Will robots replace me? Why should I use this? Is this really worth the cost?
However, as time went on, the product proved itself.
A da Vinci surgical system enables doctors to make micro-movements and get a 3D view of surgery.
This video will do a better job than I ever could of explaining how it works:
Further, the technology can even balance out the natural tremor in a surgeon’s hand. Over time, doctors realized that this machine was not there to displace them but rather enable them to do minimally invasive surgery.
The company measures its value using this simple formula: efficacy/invasiveness.
Another way to put this is: surgery success/time in hospital.
Shorter patient recovery times mean lower hospital costs and lower insurance premiums for patients. So while the da Vinci system is expensive, the average selling price being $2 million, it can eventually pay for itself.
The da Vinci’s include a console that the doctor puts his hands into and a 3D-HD visual system, along with the patient side of the cart, where the four mechanical arms are attached. It looks just like this:
Interestingly though, the company doesn’t even make most of its money from the sale of these machines, but rather the accessories and instruments that accompany them.
The instruments and accessories include the EndoWrist attachments which are the robotic hands the surgeon is manipulating. These are used for between 12-18 surgeries and then they must be replaced. Accessories also include staplers, vessel searers, sterile drapes, sensors, lights, and cameras. These are all recurring add-ons that allow the company to continue making revenue after the sale of a big system. The company actually makes 72% of its revenue from recurring sources.
Ok, so we’ve covered the sale of the “Systems” and “Instruments and accessories” but there is one more main segment: “Services.”
The company enters into annual service agreements when a new system is sold. This is high-margin revenue as the hospital is locked into the agreement and the configuration is typically not extensive.
So the systems provide the foundation for the other two segments. Without a system, there are no recurring revenues. Think of it as a giant razor and blades model. Instead of a $10 razor though, the hospital is laying out $2 million.
What’s interesting is that the company’s consumables have grown much faster than the systems. Below is the annual growth for the three revenue segments.
And here is another way to visualize the data.
The revenue segments now look like this as a percentage of total sales.

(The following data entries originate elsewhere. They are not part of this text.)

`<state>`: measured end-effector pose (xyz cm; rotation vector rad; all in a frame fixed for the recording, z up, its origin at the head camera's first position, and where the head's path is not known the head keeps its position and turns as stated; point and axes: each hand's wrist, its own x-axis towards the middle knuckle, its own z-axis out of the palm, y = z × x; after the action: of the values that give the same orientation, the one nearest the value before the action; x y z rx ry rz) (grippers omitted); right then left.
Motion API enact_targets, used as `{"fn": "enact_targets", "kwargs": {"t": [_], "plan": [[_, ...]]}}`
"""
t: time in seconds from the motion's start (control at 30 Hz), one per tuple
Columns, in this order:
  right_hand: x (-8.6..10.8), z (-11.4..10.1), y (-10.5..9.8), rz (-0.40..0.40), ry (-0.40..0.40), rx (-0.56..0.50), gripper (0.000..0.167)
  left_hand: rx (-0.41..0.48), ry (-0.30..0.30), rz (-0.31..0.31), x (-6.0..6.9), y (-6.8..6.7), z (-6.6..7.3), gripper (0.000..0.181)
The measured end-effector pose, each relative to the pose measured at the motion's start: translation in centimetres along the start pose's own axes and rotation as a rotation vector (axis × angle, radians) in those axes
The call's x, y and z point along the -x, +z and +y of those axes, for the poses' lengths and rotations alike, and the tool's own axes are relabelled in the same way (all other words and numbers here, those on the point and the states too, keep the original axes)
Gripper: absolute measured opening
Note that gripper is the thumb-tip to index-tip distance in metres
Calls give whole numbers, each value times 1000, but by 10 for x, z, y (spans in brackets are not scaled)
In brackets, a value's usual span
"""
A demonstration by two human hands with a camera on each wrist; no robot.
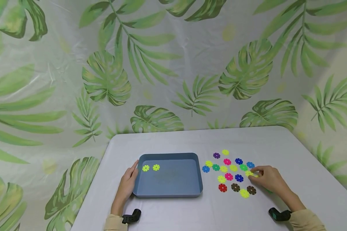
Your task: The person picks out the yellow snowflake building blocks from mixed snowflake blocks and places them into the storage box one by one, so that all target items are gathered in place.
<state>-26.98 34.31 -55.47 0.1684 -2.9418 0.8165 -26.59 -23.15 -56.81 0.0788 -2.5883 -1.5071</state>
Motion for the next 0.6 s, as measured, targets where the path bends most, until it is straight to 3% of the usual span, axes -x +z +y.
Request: {"fn": "enact_targets", "kwargs": {"t": [0.6], "plan": [[-4,-7,-4,56,6,-24,36,2,11,4,1,0,-1,45]]}}
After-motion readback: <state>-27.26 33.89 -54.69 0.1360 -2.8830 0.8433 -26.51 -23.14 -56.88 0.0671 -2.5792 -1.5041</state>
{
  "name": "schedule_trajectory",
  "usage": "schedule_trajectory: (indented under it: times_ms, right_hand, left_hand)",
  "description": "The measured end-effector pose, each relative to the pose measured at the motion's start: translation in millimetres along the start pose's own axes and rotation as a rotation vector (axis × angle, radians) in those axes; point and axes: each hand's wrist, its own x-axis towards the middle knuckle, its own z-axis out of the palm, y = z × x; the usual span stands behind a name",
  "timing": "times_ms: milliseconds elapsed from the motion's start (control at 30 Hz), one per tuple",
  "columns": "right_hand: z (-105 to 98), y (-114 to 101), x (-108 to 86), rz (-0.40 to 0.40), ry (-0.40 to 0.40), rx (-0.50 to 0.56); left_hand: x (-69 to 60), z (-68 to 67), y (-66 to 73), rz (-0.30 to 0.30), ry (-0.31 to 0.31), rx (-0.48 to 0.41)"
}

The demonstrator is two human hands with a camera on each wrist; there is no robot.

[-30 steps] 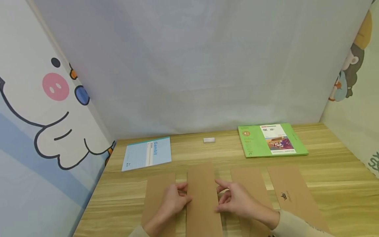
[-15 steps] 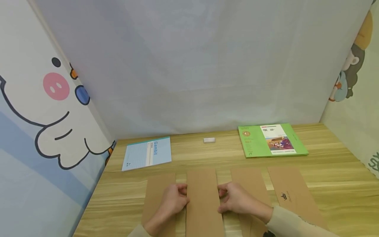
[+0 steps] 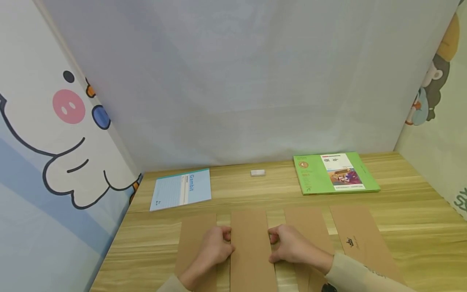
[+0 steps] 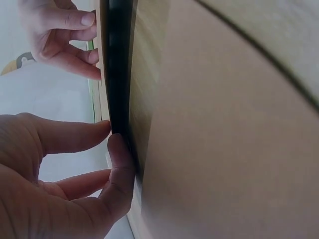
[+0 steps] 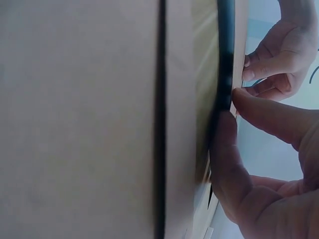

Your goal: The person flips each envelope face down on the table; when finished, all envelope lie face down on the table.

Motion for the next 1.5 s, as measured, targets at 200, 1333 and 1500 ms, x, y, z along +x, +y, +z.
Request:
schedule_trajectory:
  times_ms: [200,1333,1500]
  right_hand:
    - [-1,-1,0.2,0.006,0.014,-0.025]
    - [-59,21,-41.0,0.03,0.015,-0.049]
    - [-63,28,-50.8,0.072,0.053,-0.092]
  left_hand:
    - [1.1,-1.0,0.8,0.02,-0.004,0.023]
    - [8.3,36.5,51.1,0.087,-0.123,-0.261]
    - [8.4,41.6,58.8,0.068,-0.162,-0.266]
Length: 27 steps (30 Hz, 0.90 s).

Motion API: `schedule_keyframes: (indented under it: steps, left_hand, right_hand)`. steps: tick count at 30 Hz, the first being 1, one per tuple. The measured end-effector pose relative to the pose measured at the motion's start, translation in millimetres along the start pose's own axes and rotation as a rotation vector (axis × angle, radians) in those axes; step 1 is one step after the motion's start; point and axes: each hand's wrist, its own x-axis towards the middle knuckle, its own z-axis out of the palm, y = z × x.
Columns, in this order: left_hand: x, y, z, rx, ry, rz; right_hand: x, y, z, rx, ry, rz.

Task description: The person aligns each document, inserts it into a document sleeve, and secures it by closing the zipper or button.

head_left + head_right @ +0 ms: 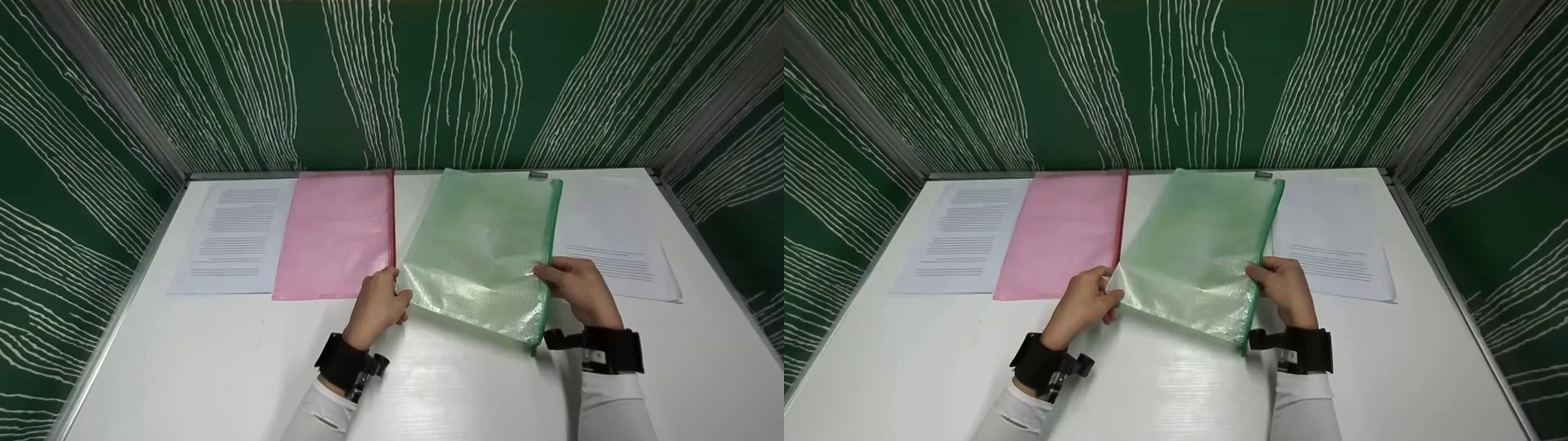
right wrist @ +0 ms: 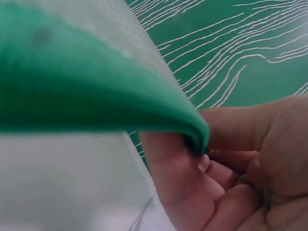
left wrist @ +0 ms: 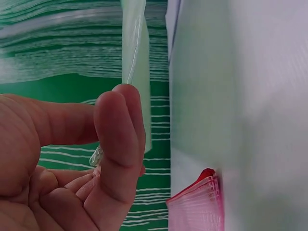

The likely reason for this is that the company has already eaten up a lot of market share. Of the 7,500+ systems that have been sold, over 4,500 of them are in the US. Yet there are only about 6,000 registered hospitals in the US, and it’s unlikely that all of them can afford a da Vinci. Granted, there are big hospitals like Mayo Clinic that probably have quite a few of Intuitive’s machines but these stats show how dominant the company is.
Another crucial point is that the business is really tied to procedure growth. If people don’t need as many procedures, hospitals will delay capital outlays and then consumables revenue will dry up as well.
You can see that international growth has been faster than in the US but it still only accounts for 27% of revenue. One interesting fact here is that there were 316,000 urology surgeries using da Vinci systems outside of the US but only 162,000 in the US. That means 53% of all international surgeries were urology but only 13% in the US. I have no idea why that is but I thought it was especially interesting.
And here is what the growth numbers look like for procedures.
It comes as no surprise then that the only two negative revenue growth years Intuitive has posted were 2014 and 2020, when procedure growth was negative. Since procedure volume dropped-off a bit, so did everything else. The 72% of recurring revenue depends on procedures happening.
Below is probably the most interesting chart for the company. It shows what the average revenue per procedure is for the “instruments and accessories” segment.
This goes to show that this segment, the fastest-growing one for the company, has been driven solely by procedure volumes.
In other words, show me the procedure growth and I’ll show you Intuitive Surgical’s business. This, of course, doesn’t just mean that people are having more surgeries, though that could be part of it; it simply means that Intuitive is taking more and more share. In short, it’s not because of pricing power that the company has grown as fast as it has — it’s because it has built a better mousetrap that actually helps surgeons immensely once they are trained on the system. This dynamic also contributes to the company’s moat. Surgeons are taught how to use da Vinci’s early on and any new systems have a learning curve and would render the da Vinci a sunk-cost. Not many hospitals would drop $2 million on a system and then let it fall by the wayside. Now, some hospitals do lease the systems rather than buy them but it’s not the majority — it’s less than 1/3rd. There is a high switching cost for these hospitals and as long as Intuitive incrementally improves their instruments, it is extremely sticky.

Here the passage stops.